His Progress In Business
Mr. Stegmaier's progress was identical with the development of the city, and to the welfare of the city he always gave the assistance expected of a good and prominent citizen. All he could do to improve and develop it was done, and he was, during all his years in business, in close touch with every movement toward that end. He has perhaps, unsought, for he was a most modest man and disliked praise or notoriety, been the means of securing employment for more men by the financial encouragement he gave to manufacturers and other industries than any man in the city. He was always willing to help a deserving man or a deserving cause. His liberality is well known; to charity he gave largely, but with the discretion expected from a business man such as he was.

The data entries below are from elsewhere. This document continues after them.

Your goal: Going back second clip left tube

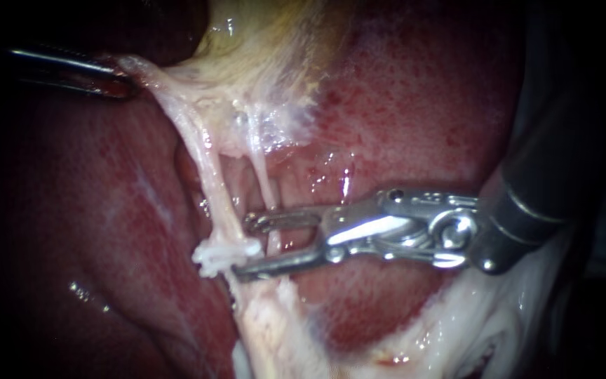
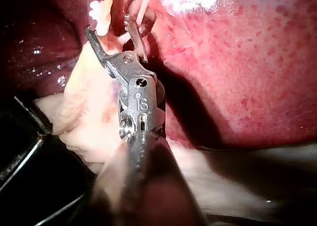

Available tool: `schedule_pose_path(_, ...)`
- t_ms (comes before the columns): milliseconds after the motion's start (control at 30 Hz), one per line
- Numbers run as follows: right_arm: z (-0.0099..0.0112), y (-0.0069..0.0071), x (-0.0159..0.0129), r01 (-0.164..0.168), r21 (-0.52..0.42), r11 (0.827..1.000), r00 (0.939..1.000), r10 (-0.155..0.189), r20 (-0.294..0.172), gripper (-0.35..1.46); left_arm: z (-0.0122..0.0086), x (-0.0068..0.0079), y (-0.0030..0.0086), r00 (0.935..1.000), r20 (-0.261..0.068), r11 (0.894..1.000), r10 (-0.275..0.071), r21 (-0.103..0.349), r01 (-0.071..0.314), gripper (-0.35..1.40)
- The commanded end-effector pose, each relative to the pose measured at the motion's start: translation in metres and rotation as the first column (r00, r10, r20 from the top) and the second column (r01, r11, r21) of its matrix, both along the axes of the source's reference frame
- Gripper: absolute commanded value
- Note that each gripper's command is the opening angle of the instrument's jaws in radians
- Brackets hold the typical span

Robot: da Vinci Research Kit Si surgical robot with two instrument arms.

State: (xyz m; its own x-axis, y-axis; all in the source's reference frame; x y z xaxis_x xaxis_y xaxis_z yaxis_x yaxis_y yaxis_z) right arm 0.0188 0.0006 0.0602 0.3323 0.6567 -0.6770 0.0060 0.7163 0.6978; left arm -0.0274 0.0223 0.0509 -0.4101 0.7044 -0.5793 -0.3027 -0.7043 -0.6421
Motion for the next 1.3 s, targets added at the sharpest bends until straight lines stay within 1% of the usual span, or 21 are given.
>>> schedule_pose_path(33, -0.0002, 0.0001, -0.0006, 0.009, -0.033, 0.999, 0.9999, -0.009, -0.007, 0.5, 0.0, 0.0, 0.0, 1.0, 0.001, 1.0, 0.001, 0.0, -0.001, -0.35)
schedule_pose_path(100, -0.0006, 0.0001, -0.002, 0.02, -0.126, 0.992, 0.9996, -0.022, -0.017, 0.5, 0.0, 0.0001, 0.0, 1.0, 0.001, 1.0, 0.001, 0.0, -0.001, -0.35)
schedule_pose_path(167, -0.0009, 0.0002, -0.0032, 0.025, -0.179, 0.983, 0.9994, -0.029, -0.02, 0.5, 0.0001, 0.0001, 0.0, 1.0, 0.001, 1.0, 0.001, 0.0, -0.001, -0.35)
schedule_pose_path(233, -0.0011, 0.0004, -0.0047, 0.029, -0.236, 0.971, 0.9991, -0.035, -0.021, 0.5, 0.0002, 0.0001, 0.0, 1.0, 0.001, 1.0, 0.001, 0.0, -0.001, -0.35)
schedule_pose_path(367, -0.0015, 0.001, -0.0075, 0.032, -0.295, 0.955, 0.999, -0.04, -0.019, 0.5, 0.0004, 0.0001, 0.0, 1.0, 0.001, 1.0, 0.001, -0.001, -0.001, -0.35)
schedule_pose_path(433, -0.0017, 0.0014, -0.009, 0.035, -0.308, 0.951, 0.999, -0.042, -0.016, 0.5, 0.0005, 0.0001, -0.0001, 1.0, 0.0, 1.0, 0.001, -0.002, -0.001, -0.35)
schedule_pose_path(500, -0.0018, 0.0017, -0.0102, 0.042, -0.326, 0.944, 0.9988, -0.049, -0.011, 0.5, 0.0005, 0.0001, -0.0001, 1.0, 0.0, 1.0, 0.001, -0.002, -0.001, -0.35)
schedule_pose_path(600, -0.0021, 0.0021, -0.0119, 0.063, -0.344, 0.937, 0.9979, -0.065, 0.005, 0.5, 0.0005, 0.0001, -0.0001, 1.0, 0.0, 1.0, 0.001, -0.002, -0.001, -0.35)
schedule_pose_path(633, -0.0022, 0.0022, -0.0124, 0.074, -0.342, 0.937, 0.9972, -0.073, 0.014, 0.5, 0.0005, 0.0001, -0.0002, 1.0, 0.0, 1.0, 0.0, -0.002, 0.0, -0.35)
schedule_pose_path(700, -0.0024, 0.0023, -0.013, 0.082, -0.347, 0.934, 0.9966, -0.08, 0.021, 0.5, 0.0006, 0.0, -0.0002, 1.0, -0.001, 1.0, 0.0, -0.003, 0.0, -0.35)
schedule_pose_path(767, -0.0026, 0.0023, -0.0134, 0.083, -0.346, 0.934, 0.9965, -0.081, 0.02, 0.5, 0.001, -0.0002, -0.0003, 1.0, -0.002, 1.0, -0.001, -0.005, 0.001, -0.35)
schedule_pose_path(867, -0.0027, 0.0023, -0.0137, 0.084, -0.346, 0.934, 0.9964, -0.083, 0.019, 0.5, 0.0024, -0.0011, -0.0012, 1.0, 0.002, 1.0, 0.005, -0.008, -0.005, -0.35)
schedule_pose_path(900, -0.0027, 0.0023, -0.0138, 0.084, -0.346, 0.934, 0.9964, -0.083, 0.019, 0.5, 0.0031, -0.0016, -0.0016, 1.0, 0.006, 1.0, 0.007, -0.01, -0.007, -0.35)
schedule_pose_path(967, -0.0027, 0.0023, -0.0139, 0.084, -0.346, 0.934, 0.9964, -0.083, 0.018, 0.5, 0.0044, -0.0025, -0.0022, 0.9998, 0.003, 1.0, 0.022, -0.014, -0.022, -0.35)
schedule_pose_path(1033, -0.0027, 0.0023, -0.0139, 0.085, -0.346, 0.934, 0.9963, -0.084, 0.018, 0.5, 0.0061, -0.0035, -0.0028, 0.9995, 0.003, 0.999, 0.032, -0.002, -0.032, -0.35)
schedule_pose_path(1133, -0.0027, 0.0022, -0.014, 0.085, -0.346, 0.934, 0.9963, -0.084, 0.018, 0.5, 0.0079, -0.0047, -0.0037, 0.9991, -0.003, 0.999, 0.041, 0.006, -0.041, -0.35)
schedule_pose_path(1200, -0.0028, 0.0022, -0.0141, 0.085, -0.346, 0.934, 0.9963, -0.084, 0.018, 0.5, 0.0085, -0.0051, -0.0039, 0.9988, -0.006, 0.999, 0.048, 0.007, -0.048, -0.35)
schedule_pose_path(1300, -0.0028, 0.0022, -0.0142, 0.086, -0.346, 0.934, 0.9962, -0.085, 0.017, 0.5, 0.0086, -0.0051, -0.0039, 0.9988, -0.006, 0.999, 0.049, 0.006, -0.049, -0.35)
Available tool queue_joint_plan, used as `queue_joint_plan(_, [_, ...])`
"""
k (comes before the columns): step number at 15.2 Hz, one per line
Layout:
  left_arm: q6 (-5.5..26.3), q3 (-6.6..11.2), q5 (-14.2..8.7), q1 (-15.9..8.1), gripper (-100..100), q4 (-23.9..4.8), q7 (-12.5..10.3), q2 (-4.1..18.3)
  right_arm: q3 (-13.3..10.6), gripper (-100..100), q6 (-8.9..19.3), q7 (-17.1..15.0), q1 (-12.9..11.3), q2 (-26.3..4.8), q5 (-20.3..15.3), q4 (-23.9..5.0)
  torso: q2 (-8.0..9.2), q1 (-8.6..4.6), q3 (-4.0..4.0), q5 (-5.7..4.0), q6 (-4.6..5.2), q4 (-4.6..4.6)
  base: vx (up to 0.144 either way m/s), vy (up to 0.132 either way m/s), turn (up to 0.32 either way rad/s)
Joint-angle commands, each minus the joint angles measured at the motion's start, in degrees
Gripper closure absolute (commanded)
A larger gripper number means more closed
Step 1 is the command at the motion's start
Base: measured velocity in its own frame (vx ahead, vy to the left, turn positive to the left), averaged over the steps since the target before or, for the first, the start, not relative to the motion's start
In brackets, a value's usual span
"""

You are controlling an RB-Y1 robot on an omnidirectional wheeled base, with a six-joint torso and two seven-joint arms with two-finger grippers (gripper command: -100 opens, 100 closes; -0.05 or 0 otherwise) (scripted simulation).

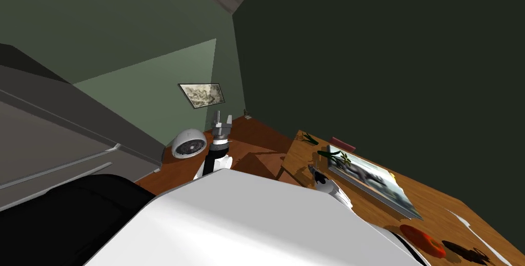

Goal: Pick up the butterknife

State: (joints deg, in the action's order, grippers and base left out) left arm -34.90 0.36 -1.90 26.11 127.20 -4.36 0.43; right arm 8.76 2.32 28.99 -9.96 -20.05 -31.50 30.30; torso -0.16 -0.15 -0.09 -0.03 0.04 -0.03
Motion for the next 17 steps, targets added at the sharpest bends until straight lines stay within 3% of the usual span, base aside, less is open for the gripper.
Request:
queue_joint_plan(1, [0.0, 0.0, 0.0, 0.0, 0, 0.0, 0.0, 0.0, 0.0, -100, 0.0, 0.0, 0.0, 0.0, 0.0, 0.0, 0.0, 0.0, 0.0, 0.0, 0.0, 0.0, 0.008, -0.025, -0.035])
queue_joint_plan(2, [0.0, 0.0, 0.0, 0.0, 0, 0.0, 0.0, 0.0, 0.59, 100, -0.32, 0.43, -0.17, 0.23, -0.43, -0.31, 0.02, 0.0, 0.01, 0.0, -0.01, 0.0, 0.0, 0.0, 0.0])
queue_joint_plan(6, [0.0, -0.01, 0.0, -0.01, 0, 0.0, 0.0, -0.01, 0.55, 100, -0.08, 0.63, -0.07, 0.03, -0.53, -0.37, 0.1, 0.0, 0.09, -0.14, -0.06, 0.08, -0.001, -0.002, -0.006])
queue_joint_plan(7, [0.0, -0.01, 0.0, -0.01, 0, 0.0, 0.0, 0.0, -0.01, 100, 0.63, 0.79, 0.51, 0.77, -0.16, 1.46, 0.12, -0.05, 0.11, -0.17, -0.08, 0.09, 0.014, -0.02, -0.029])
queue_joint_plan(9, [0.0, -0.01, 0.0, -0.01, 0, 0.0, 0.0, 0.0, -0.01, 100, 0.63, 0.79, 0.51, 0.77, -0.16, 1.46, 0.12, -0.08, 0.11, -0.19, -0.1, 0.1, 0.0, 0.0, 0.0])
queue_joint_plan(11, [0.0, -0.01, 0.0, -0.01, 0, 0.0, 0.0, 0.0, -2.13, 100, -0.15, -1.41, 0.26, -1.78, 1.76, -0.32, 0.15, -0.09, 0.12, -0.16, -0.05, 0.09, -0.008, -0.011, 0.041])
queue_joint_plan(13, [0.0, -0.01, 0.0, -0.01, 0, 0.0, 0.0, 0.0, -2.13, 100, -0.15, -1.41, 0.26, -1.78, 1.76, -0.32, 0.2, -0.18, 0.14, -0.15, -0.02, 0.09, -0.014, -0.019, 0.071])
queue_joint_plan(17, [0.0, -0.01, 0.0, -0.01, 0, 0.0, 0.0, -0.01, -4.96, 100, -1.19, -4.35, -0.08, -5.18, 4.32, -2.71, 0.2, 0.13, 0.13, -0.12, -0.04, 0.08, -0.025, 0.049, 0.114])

It was in his home life where his great nobility of character shone most resplendently. His love for his wife and family was that of the man reared in the Fatherland, and to this he added the open generosity of the land of his adoption. He was proud of his children and to each in turn, he taught the mysteries of his craft and the principles of his business. He so arranged it that each of his boys should become part and parcel of the firm, so that upon his demise the name of the great brewing business should be perpetuated.

While the deceased always retained the fondest memories of the Fatherland, he was in all things American and a firm believer in American institutions. He loved Wilkes-Barre for Wilkes-Barre's sake and his last days were filled with sweet recollections of the old town, made all the more tender because of his struggles as a young man and his success at ripe old age.

The death of Mr. Stegmaier is a cause for public sorrow. He was a prominent citizen and at the same time one who believed firmly in the future of the city. He was generous, charitable, progressive, and his death is a source for genuine sorrow.